Describe a way to detect anomalies in a given dataset

Supervised Machine Learning for Anomaly Detection

The supervised method requires a labeled training set with normal and anomalous samples for constructing a predictive model. The most common supervised methods include supervised neural networks, support vector machine, k-nearest neighbors, Bayesian networks and decision trees.

Probably, the most popular nonparametric technique is K-nearest neighbor (k-NN) that calculates the approximate distances between different points on the input vectors and assigns the unlabeled point to the class of its K-nearest neighbors.

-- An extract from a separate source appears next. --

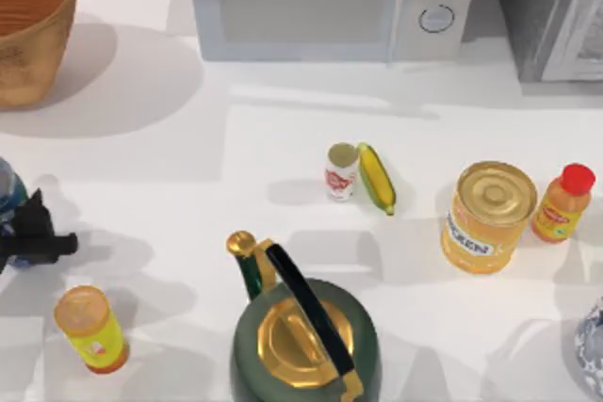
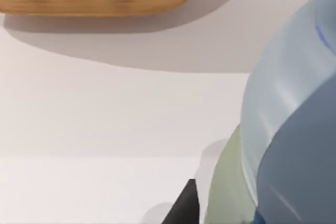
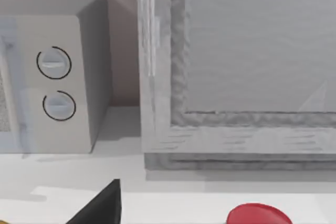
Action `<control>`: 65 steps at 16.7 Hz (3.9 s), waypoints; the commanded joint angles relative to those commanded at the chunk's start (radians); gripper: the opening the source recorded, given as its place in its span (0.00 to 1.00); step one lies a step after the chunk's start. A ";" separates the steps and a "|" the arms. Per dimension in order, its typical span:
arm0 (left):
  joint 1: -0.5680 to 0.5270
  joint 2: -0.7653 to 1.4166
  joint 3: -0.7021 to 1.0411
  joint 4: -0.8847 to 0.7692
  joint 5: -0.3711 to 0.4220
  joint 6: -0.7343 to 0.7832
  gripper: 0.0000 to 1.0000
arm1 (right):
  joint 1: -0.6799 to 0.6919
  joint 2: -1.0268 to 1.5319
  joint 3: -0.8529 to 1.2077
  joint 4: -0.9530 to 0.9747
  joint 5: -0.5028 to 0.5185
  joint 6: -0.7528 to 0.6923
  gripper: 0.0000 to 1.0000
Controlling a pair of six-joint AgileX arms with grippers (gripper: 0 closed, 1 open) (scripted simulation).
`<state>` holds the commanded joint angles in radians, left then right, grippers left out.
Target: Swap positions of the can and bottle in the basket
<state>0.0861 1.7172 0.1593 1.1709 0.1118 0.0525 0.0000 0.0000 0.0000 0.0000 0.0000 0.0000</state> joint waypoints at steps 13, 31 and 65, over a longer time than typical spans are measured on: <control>0.000 0.000 -0.001 0.000 0.000 0.001 0.00 | 0.000 0.000 0.000 0.000 0.000 0.000 1.00; 0.033 -0.034 1.118 -1.075 0.149 0.038 0.00 | 0.000 0.000 0.000 0.000 0.000 0.000 1.00; 0.144 0.179 1.332 -1.099 0.146 0.048 0.75 | 0.000 0.000 0.000 0.000 0.000 0.000 1.00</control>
<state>0.2297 1.8958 1.4908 0.0723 0.2578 0.1001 0.0000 0.0000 0.0000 0.0000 0.0000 0.0000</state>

Another effective model is the Bayesian network that encodes probabilistic relationships among variables of interest.

Supervised models are believed to provide a better detection rate than unsupervised methods due to their capability of encoding interdependencies between variables, along with their ability to incorporate both prior knowledge and data and to return a confidence score with the model output.

Unsupervised Machine Learning for Anomaly Detection

Unsupervised techniques do not require manually labeled training data. They presume that most of the network connections are normal traffic and only a small amount of percentage is abnormal and anticipate that malicious traffic is statistically different from normal traffic. Based on these two assumptions, groups of frequent similar instances are assumed to be normal and the data groups that are infrequent are categorized as malicious.

The most popular unsupervised algorithms include K-means, Autoencoders, GMMs, PCAs, and hypothesis tests-based analysis.